Uma espécie de peça teatral, a “mística” contou a história do próprio movimento e relembrou momentos históricos como o massacre de Eldorado dos Carajás (PA), em 1996, e o surgimento da União Democrática Ruralista (UDR) no ano seguinte à formação do MST, em 1985. A UDR se tornou o principal opositor político do MST.
Na platéia, mais de 15 mil pessoas engrossavam as falas dos atores que representavam os agricultores sem terra nos palcos:
– Ocupar, resistir e produzir.
Essa era a ordem para enfrentar os ataques dos jagunços, da polícia e das políticas “neoliberais”, além da “influência” de grupos econômicos como bancos e também organizações internacionais como o Fundo Monetário Internacional (FMI). Todos representados na mística.

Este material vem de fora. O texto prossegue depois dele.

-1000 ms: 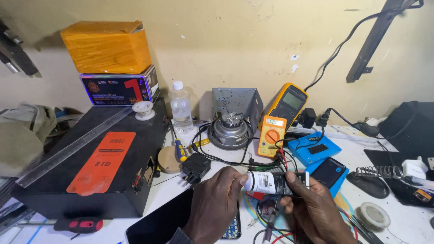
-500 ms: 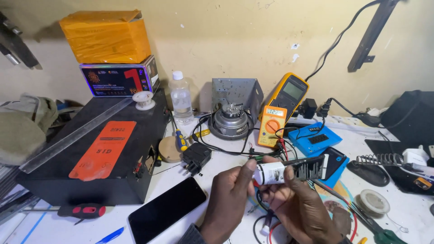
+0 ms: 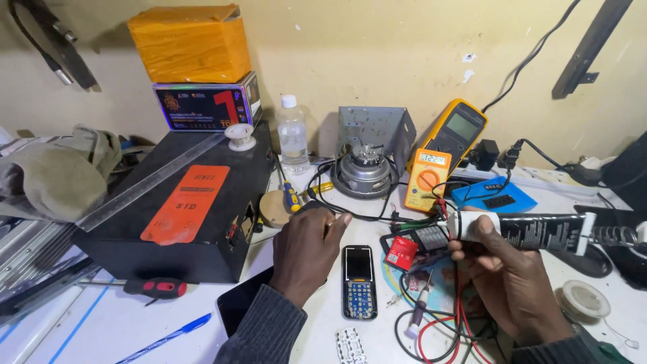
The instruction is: Applying adhesive from a tube to the edges of a small electronic component for assembly.
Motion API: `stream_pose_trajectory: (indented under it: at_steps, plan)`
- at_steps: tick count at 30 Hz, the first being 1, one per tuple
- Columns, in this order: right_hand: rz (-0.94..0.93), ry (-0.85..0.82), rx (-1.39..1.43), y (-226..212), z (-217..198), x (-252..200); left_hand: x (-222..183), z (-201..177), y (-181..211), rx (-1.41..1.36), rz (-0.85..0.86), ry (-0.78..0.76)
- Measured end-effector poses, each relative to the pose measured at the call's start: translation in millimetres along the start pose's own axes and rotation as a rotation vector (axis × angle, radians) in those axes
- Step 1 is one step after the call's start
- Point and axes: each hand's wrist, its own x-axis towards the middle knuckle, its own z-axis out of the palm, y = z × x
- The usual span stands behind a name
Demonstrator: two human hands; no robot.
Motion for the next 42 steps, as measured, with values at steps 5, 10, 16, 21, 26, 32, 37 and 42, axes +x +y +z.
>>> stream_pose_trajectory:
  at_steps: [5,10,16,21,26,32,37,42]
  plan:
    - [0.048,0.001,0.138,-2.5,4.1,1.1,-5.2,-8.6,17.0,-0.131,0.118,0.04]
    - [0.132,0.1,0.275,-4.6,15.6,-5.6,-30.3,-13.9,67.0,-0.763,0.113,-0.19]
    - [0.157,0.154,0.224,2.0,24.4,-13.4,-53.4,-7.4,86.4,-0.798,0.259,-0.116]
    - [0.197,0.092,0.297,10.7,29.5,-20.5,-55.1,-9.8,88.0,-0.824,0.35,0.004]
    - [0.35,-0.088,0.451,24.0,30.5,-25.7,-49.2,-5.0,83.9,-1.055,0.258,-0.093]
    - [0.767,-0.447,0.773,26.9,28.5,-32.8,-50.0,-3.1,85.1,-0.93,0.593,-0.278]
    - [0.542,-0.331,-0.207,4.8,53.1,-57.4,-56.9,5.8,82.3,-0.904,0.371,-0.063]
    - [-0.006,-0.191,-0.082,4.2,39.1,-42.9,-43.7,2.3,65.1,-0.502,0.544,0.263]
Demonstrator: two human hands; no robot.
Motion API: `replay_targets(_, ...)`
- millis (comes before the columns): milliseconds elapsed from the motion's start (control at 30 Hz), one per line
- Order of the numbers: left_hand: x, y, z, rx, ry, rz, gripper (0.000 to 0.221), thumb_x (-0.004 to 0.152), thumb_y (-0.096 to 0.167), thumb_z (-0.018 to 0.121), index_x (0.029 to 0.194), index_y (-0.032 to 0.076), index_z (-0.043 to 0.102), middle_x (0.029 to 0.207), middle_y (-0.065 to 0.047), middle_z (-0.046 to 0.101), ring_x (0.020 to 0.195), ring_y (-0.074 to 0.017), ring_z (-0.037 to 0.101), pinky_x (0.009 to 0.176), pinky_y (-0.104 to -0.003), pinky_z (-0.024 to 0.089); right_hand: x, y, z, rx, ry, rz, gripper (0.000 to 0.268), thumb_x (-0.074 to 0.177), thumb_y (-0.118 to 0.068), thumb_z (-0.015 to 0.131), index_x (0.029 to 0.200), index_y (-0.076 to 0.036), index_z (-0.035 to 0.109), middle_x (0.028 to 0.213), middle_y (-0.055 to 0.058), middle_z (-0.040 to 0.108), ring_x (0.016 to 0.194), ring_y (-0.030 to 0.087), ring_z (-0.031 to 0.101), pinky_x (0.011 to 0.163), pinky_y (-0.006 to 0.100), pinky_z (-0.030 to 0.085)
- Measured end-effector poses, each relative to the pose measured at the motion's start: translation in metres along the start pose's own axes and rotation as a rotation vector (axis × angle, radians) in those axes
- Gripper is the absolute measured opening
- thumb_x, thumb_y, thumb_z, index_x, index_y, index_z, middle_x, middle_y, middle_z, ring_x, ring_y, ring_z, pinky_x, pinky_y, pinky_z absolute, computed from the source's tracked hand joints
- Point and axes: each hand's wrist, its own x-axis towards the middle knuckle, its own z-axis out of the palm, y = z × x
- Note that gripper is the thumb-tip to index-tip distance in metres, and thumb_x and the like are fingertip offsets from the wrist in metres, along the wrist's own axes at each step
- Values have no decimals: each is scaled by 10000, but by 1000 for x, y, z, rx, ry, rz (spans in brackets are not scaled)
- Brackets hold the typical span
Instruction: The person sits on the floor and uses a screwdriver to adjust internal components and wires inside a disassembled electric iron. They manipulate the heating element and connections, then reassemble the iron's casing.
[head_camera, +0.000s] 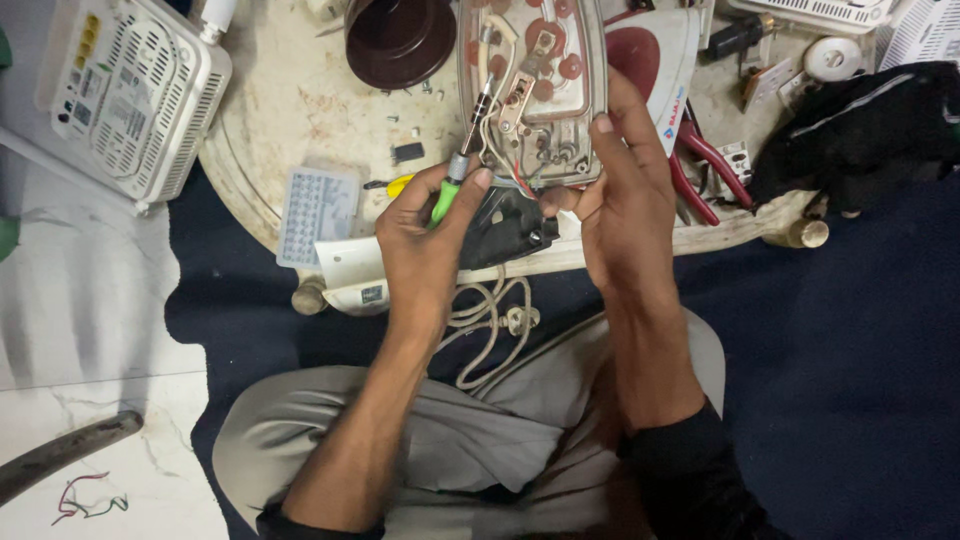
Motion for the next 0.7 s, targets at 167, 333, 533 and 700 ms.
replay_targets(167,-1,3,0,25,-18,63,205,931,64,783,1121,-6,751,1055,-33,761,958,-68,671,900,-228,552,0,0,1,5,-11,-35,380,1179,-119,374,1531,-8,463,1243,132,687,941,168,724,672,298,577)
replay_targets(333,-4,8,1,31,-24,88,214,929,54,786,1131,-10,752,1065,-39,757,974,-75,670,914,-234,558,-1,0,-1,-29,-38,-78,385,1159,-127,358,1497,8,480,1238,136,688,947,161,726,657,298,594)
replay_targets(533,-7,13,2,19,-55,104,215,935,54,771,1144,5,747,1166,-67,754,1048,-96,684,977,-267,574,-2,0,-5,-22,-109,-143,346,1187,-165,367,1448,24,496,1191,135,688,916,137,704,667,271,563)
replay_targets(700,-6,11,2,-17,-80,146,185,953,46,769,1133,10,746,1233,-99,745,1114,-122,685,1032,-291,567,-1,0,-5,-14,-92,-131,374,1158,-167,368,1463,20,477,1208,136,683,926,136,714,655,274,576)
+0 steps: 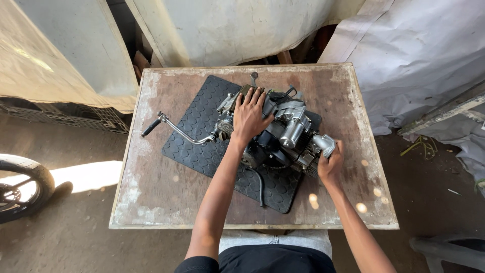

Na abertura do evento, já aparecem claras duas posições do MST para os próximos anos: a defesa do meio ambiente contra o aquecimento global e o cultivo de alimentos para a população, em contraposição à monocultura de cana-de-açúcar e à política do biodiesel do governo federal. Esses dois assuntos estiveram juntos durante toda a apresentação.
– O nosso congresso também deve ser um marco na defesa da reforma agrária como uma forma de democratizar a terra, distribuir renda, produzir riqueza e trabalho e combater o aquecimento global – disse uma das coordenadoras nacionais do MST, Marina Santos, no discurso de abertura.
O aquecimento do planeta, afirmou, é provocado por um “modelo de sociedade consumista”, que não se preocupa com a escassez dos recursos naturais e a sua influência sobre a população.
Mais de 17 mil pessoas devem participar do 5º Congresso Nacional do MST, que se encerra nesta sexta-feira. Sob o lema Reforma Agrária: por justiça social e soberania popular, durante os cinco dias a proposta é discutir com os trabalhadores rurais sem terra os desafios do MST para os próximos anos. O evento promete debates sobre a reforma agrária e o papel do Estado. A conjuntura política e econômica nacional e internacional são os temas de hoje.